Drew Schulke, Dell’s vice president of product management, primary storage, said one advantage of disaggregated models designed using Dell’s storage is that it gives VMware customers a better value for their virtualization investment thanks to “orders of magnitude higher level of utilization.”

“You want a very high level of utilization on those cores, and we’ve consistently seen in that disaggregated model orders of magnitude higher level of utilization,” he told CRN during the product briefing. “And that’s becoming incredibly important in those VMware environments, based upon how the licensing schemes work, so they’re getting the best TCO possible.”

Additionally, Transparent Snapshots for VMware is a security feature that no other vendor offers said David Noy, Dell’s vice president of product management, data protection.

“This approach allows you to back up your VMware infrastructure with nearly zero impact to running VMs,” he told CRN during the pre-briefing. “What it does is it basically uses a very, very lightweight mechanism for determining what’s changed between each backup, and then it can, in high speed, with no actual impact to the performance of running virtual machines back up those VMs into the PowerProtect Data Domain product.”

Thanks to that snapshot functionality and improvements to PowerProtect, Noy said systems can restore much more quickly in the event of downtime. PowerProtect Data Manager scans for encryption changes, compression and deduplication, and also scans VMware configuration to “look for drift.”

“If an attacker went through and disabled within their VMware infrastructure configuration information that would actually turn off security features for that virtual machine,” Noy told CRN during the briefing. “We would notice that, and we would flag it. We also look at within the virtual machine itself. We actually index the content. And if we see things like content changing, that shouldn’t be changing within a virtual machine, we can flag that as well.”

Gary McConnell, CEO of Dell Platinum partner VirtuIT, a member of the 2025 CRN MSP 500, said with rising costs in the data center, solution providers are looking for value inside every upgrade. The advances in Dell’s latest generation of storage products deliver that.

“One thing we’ve seen over the last 18 months is the costs of power continually increase in the data centers, so any time we can get more efficient and consolidate the architectural footprint, that’s a good thing,” he told CRN via email. “That’s certainly the case with ObjectScale moving to all-flash. This becomes more critical as we continue to see more and more customers adopt AI and utilize AI workloads.”
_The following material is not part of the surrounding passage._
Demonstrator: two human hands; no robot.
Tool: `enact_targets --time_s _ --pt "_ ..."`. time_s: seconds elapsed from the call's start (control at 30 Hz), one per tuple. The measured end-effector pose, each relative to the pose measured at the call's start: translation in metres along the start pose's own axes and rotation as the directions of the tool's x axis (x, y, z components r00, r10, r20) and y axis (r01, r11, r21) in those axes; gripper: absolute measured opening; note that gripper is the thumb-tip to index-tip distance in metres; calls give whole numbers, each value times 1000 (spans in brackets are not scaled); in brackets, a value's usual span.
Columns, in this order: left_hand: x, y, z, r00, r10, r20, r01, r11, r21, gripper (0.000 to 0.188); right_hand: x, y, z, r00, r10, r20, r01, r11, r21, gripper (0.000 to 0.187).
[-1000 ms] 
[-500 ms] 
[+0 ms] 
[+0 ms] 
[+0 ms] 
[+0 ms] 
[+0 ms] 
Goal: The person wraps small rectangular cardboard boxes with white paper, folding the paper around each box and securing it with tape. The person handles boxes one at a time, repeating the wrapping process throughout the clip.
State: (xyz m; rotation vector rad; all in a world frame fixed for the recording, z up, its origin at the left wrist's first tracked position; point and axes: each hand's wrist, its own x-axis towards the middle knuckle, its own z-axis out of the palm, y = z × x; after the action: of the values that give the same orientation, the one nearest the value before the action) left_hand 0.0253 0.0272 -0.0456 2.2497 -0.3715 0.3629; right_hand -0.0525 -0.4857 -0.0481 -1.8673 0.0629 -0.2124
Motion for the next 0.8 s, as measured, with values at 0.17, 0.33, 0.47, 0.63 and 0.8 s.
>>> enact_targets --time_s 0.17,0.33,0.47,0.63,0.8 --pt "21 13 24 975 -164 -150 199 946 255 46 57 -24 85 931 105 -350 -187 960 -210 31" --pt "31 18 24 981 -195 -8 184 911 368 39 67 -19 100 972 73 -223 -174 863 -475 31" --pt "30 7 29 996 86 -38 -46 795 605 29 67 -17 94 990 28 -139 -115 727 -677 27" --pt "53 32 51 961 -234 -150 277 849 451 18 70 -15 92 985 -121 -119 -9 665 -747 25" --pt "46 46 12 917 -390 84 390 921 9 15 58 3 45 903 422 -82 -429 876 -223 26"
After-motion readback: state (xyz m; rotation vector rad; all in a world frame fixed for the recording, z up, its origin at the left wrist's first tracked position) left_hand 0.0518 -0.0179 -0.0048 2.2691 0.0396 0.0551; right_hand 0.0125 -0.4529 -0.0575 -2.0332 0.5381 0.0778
Johnson said the added compute and memory that the devices can now bring to customers saves rack space in colocations and inside private data centers. He said for organizations that need to save on cloud storage, he relies on ObjectScale.
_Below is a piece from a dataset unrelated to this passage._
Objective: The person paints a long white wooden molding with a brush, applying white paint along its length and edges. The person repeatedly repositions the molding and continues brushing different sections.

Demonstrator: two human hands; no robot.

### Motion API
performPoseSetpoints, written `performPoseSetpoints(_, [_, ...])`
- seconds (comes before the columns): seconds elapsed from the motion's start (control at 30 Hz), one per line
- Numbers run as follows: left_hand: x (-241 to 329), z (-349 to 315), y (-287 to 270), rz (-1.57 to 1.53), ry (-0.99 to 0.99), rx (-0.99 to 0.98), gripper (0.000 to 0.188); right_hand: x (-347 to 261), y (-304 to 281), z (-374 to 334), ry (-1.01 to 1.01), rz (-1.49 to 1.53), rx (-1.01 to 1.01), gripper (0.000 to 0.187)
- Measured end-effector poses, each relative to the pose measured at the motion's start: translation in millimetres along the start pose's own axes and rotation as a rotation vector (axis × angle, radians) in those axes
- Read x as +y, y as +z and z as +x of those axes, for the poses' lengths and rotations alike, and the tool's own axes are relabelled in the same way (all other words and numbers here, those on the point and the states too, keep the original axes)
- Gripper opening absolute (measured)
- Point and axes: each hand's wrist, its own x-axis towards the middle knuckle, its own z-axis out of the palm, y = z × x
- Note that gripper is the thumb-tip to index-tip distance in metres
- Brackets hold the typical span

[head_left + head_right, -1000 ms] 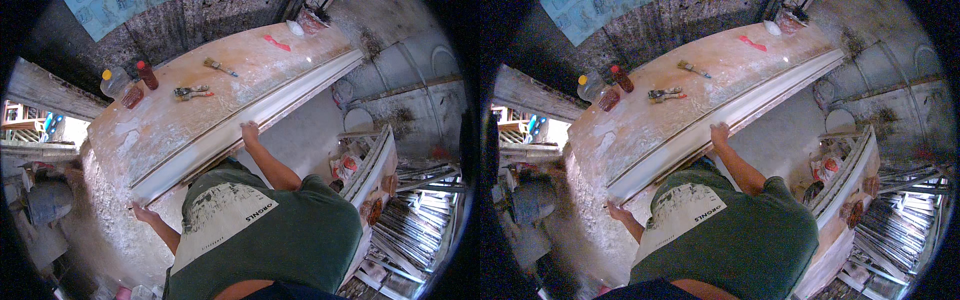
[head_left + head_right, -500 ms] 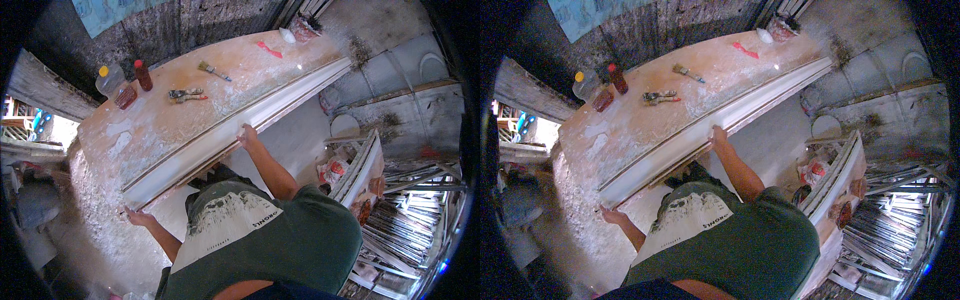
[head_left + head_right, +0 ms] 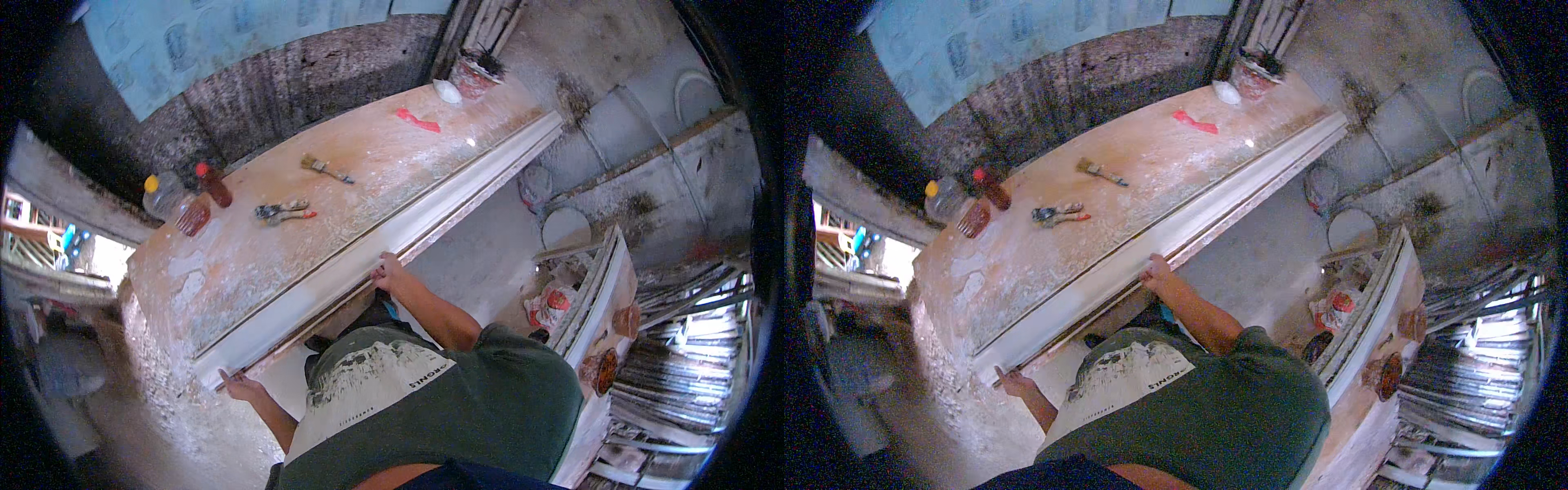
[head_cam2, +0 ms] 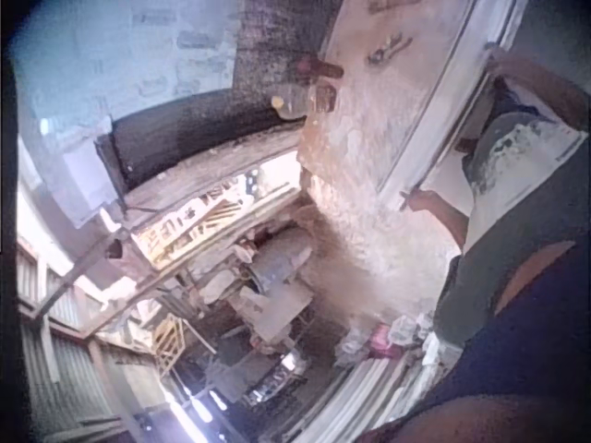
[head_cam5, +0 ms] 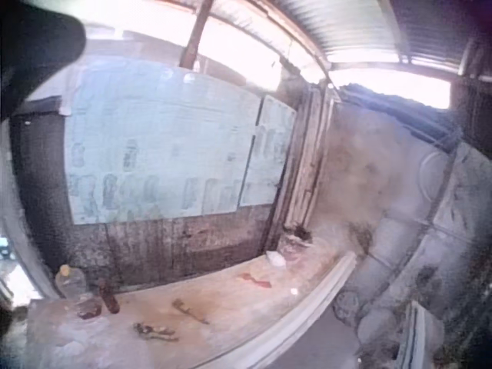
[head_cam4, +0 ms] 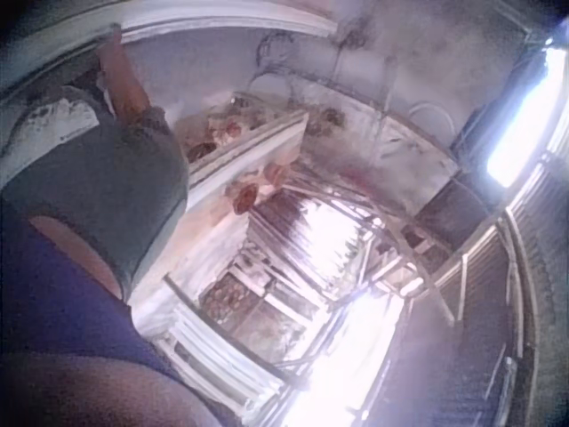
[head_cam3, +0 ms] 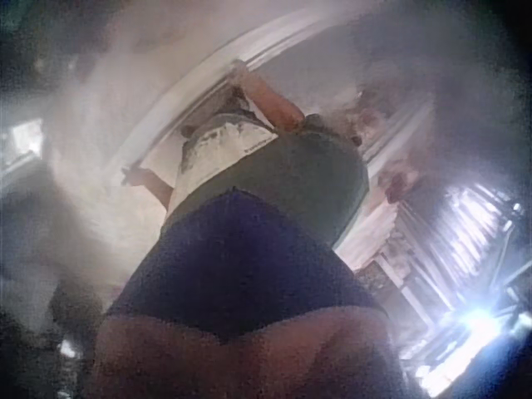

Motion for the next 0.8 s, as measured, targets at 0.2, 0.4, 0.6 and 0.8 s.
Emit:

“ObjectScale is perfect for any customer looking for low-cost cloud storage, which is pretty much every industry,” he told CRN. “Then add-in industries focusing on big data analytics, IoT storage, media distribution, or AI and that is what it is built for. I see the ECS updates having even better options focusing on AI and ML which is top of mind for any business looking to lead or adapt to the current market competition.”